International Association for Cryptologic Research

International Association
for Cryptologic Research

CryptoDB

Yi Lee

ORCID: 0000-0003-3742-3296

Publications

Year
Venue
Title
2023
CRYPTO
Fixing and Mechanizing the Security Proof of Fiat-Shamir with Aborts and Dilithium
We extend and consolidate the security justification for the Dilithium signature scheme. In particular, we identify a subtle but crucial gap that appears in several ROM and QROM security proofs for signature schemes that are based on the Fiat-Shamir with aborts paradigm, including Dilithium. The gap lies in the CMA-to-NMA reduction and was uncovered when trying to formalize a variant of the QROM security proof by Kiltz, Lyubashevsky, and Schaffner (Eurocrypt 2018). The gap was confirmed by the authors, and there seems to be no simple patch for it. We provide new, fixed proofs for the affected CMA-to-NMA reduction, both for the ROM and the QROM, and we perform a concrete security analysis for the case of Dilithium to show that the claimed security level is still valid after addressing the gap. Furthermore, we offer a fully mechanized ROM proof for the CMA-security of Dilithium in the EasyCrypt proof assistant. Our formalization includes several new tools and techniques of independent interest for future formal verification results.
2022
EUROCRYPT
Constant-round Blind Classical Verification of Quantum Sampling 📺
In a recent breakthrough, Mahadev constructed a classical verification of quantum computation (CVQC) protocol for a classical client to delegate decision problems in BQP to an untrusted quantum prover under computational assumptions.

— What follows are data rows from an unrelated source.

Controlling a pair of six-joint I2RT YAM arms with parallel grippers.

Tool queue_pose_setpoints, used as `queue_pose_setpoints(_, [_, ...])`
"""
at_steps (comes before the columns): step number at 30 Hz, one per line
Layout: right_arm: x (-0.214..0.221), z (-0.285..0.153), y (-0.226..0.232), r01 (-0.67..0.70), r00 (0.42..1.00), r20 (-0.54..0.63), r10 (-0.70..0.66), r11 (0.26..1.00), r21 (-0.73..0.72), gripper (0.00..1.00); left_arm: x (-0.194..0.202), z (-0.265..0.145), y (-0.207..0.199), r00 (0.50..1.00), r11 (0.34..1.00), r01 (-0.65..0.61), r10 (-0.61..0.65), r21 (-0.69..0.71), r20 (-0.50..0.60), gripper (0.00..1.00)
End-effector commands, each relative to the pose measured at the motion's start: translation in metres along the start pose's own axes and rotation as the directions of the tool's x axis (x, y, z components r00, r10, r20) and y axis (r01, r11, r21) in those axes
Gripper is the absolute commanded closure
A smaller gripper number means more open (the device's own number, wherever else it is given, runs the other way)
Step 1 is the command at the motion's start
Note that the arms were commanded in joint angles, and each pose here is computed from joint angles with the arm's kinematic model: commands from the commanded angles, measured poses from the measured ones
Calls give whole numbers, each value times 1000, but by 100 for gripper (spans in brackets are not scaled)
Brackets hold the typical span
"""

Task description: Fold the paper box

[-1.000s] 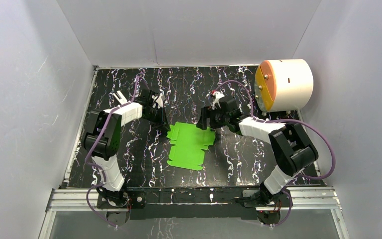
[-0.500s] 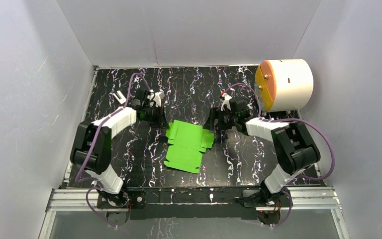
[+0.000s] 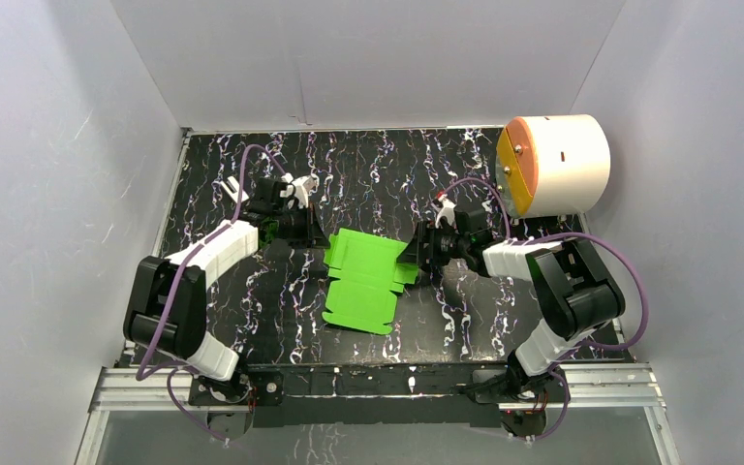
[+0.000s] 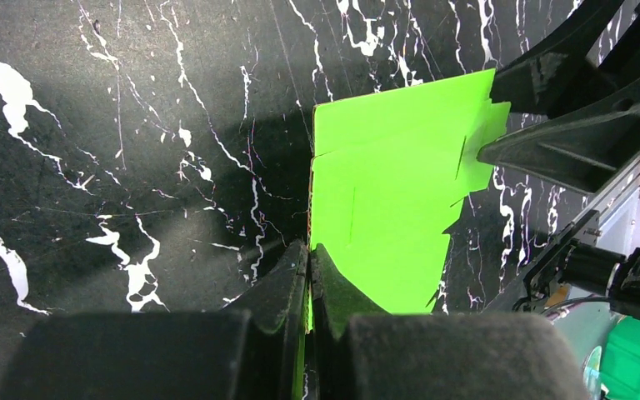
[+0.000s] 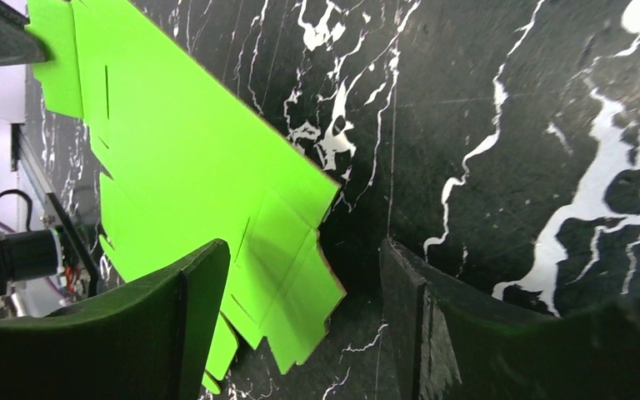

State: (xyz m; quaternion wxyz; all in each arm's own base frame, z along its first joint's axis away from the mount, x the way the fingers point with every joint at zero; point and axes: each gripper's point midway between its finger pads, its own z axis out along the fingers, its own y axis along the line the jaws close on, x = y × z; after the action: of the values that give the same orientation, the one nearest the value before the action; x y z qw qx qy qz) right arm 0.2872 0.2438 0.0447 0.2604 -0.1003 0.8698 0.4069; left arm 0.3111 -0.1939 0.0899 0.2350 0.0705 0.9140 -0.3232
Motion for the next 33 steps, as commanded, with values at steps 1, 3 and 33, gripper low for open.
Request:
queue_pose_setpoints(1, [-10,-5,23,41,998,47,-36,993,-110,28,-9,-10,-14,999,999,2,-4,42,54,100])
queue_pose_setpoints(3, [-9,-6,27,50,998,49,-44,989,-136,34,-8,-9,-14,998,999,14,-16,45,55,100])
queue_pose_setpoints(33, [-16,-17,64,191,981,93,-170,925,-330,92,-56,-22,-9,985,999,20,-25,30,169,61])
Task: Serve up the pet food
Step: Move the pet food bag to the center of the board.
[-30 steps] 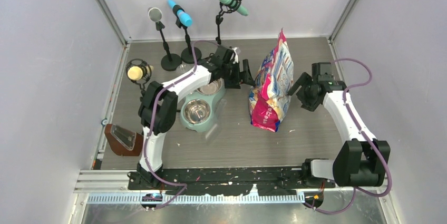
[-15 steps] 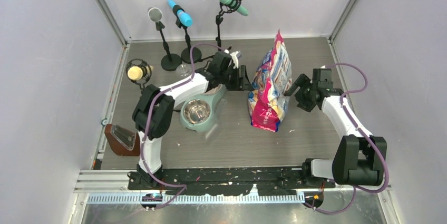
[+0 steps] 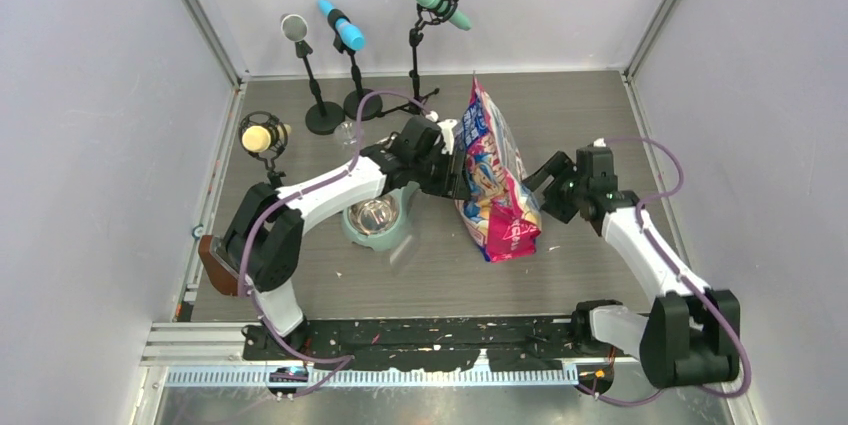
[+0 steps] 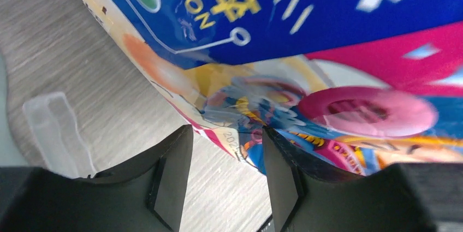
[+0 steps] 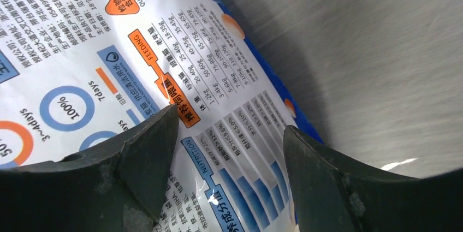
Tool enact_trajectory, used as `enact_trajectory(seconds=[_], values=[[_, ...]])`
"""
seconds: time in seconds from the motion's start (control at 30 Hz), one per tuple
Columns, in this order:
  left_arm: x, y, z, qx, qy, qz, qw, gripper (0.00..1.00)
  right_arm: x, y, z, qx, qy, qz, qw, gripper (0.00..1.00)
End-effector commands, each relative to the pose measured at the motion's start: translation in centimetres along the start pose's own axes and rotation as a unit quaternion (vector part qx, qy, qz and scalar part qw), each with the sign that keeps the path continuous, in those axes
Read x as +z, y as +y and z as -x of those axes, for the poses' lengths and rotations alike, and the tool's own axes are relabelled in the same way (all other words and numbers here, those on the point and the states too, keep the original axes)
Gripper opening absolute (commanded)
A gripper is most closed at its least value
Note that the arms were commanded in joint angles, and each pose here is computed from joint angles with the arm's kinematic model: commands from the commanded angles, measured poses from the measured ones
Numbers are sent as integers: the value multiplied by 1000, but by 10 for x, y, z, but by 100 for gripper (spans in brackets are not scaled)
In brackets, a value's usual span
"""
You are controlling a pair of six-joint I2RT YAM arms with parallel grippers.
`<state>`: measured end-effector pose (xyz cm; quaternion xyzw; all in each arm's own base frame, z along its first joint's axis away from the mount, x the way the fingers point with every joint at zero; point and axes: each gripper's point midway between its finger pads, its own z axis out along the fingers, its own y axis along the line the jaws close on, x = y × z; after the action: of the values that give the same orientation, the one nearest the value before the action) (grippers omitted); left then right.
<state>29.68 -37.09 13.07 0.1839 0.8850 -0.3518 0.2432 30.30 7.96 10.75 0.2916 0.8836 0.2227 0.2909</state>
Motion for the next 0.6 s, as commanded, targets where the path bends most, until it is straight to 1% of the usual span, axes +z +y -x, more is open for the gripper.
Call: enact_trajectory(seconds=[0.0,0.07,0.13,0.2,0.23,0.27,0.3,0.33,0.37,0.4,0.43,0.47,0.5,0.53,0.57], values=[[-40,-19,21,9,-41,13,999,53,-37,31,-102,98,170,79,977,76],[-56,-15,39,-8,-69,22,997,54,-47,43,-95,119,157,89,976,76],[-72,-9,54,-23,-95,33,995,54,-54,47,-83,114,135,83,981,75],[-92,-6,70,-29,-122,43,991,54,-60,46,-63,83,92,59,991,75],[-102,-5,76,-32,-133,50,989,54,-60,41,-51,54,63,41,996,76],[-111,-3,81,-33,-143,57,988,55,-66,44,-41,41,53,30,997,76],[-123,-1,86,-37,-152,67,985,55,-68,41,-28,10,28,14,999,77],[-136,0,90,-41,-160,78,983,56,-79,49,-17,-4,19,8,1000,77],[-147,1,94,-44,-167,87,981,57,-83,44,-10,-31,7,-12,999,78],[-160,0,96,-47,-172,91,980,59,-95,57,5,-46,-17,1,999,78],[-171,-5,101,-46,-183,84,978,60,-101,59,12,-72,-30,0,997,78],[-183,-14,105,-42,-191,68,978,61,-112,72,23,-85,-47,17,995,78],[-195,-30,109,-29,-202,36,978,65,-123,84,31,-109,-61,35,992,77],[-204,-47,114,-9,-213,0,977,69,-128,91,34,-121,-65,47,989,75],[-212,-65,117,10,-224,-39,974,73,-137,106,38,-142,-69,74,985,69]])
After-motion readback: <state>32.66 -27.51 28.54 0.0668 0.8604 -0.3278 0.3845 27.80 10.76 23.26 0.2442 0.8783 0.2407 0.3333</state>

In this work, we explore further the feasibility of CVQC with the more general sampling problems in BQP and with the desirable blindness property. We contribute affirmative solutions to both as follows. * Motivated by the sampling nature of many quantum applications (e.g., quantum algorithms for machine learning and quantum supremacy tasks), we initiate the study of CVQC for quantum sampling problems (denoted by SampBQP). More precisely, in a CVQC protocol for a SampBQP problem, the prover and the verifier are given an input x\in{0, 1}^n and a quantum circuit C, and the goal of the classical client is to learn a sample from the output z\leftarrow C(x) up to a small error, from its interaction with an untrusted prover. We demonstrate its feasibility by constructing a four-message CVQC protocol for SampBQP based on the quantum Learning With Errors assumption. * The blindness of CVQC protocols refers to a property of the protocol where the prover learns nothing, and hence is blind, about the client’s input. It is a highly desirable property that has been intensively studied for the delegation of quantum computation. We provide a simple yet powerful generic compiler that transforms any CVQC protocol to a blind one while preserving its completeness and soundness errors as well as the number of rounds. Applying our compiler to (a parallel repetition of) Mahadev’s CVQC protocol for BQP and our CVQC protocol for SampBQP yields the first constant-round blind CVQC protocol for BQP and SampBQP respectively, with negligible and inverse polynomial soundness errors respectively, and negligible completeness errors.
2021
CRYPTO
Round Efficient Secure Multiparty Quantum Computation with Identifiable Abort 📺
A recent result by Dulek et al. (EUROCRYPT 2020) showed a secure protocol for computing any quantum circuit even without the presence of an honest majority. Their protocol, however, is susceptible to a ``denial of service'' attack and allows even a single corrupted party to force an abort. We propose the first quantum protocol that admits security-with-identifiable-abort, which allows the honest parties to agree on the identity of a corrupted party in case of an abort. Additionally, our protocol is the first to have the property that the number of rounds where quantum communication is required is independent of the circuit complexity. Furthermore, if there exists a post-quantum secure classical protocol whose round complexity is independent of the circuit complexity, then our protocol has this property as well. Our protocol is secure under the assumption that classical quantum-resistant fully homomorphic encryption schemes with decryption circuit of logarithmic depth exist. Interestingly, our construction also admits a reduction from quantum fair secure computation to classical fair secure computation.